▸ **THE PROBLEM**: How many lines in the records below contain "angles"? Answer with the number alone.

========================================

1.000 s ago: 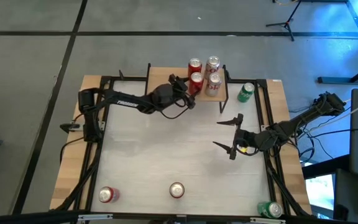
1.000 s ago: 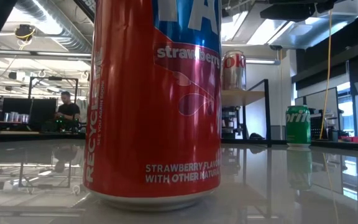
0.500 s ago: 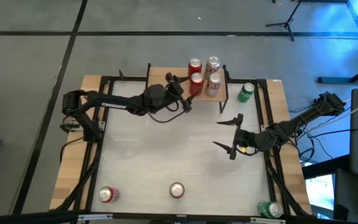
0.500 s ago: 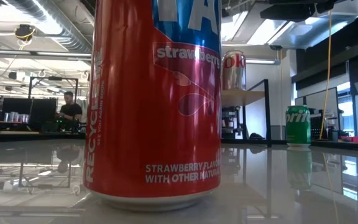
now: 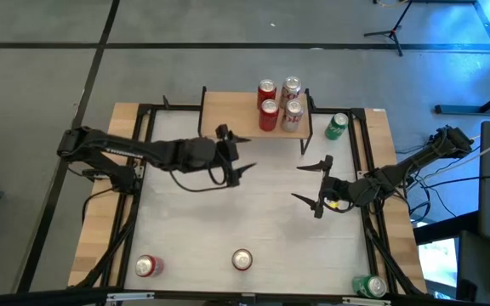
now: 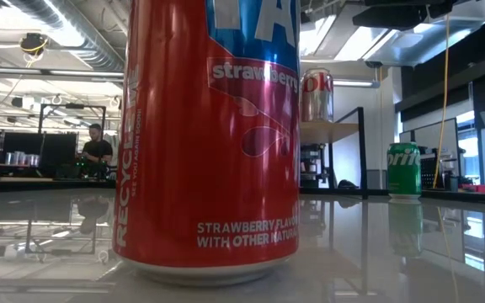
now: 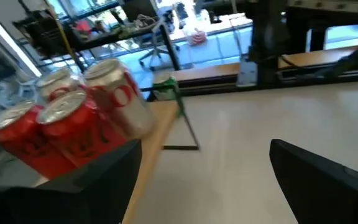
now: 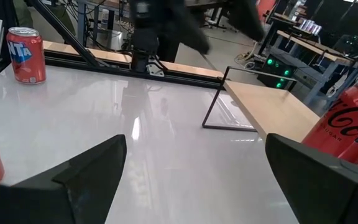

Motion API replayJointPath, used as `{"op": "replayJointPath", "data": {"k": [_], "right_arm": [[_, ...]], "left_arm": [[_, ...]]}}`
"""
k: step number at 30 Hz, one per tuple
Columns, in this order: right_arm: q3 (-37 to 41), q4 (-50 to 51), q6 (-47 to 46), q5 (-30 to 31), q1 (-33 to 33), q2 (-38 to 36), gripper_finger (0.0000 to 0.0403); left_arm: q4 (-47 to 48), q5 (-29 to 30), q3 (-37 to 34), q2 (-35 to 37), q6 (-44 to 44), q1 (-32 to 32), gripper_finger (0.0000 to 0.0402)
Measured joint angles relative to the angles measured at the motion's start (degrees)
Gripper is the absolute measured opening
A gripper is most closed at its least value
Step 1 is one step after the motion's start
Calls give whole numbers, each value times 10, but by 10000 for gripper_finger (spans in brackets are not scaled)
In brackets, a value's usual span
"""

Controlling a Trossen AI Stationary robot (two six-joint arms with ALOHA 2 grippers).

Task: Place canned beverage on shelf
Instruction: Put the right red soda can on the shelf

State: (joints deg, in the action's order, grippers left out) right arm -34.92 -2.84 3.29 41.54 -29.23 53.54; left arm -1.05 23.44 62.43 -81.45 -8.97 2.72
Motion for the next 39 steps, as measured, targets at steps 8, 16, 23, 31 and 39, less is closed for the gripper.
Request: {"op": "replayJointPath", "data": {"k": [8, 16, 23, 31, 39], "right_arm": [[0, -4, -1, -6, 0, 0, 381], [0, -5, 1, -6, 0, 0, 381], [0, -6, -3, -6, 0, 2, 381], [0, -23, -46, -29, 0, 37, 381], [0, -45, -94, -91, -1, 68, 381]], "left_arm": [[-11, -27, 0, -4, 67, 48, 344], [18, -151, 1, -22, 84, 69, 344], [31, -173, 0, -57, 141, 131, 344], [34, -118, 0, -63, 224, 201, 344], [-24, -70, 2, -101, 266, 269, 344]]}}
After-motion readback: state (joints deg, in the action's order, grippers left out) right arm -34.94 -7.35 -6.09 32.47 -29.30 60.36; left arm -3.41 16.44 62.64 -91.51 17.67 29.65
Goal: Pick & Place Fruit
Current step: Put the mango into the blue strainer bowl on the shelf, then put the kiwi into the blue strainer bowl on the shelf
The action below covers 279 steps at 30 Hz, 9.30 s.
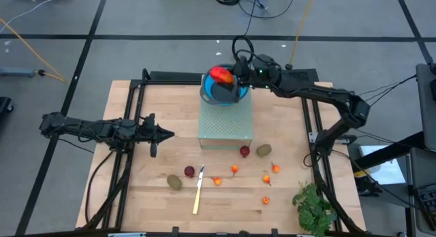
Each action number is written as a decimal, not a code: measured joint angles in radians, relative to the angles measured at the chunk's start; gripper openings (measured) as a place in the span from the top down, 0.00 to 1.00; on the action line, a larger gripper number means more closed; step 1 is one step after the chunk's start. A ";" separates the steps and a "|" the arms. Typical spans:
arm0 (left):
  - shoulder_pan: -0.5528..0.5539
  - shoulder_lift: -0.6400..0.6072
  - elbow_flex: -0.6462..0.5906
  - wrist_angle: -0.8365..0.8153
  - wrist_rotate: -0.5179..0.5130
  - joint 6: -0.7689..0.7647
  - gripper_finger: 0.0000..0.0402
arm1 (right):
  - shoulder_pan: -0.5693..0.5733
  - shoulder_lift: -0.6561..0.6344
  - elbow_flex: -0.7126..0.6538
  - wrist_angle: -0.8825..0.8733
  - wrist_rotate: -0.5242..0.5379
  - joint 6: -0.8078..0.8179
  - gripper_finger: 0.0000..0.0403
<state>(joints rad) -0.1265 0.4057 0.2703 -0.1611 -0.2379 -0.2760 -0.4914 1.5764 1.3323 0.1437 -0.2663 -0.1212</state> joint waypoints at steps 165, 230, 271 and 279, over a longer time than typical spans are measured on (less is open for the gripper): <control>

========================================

▸ **ANSWER BOX**: 2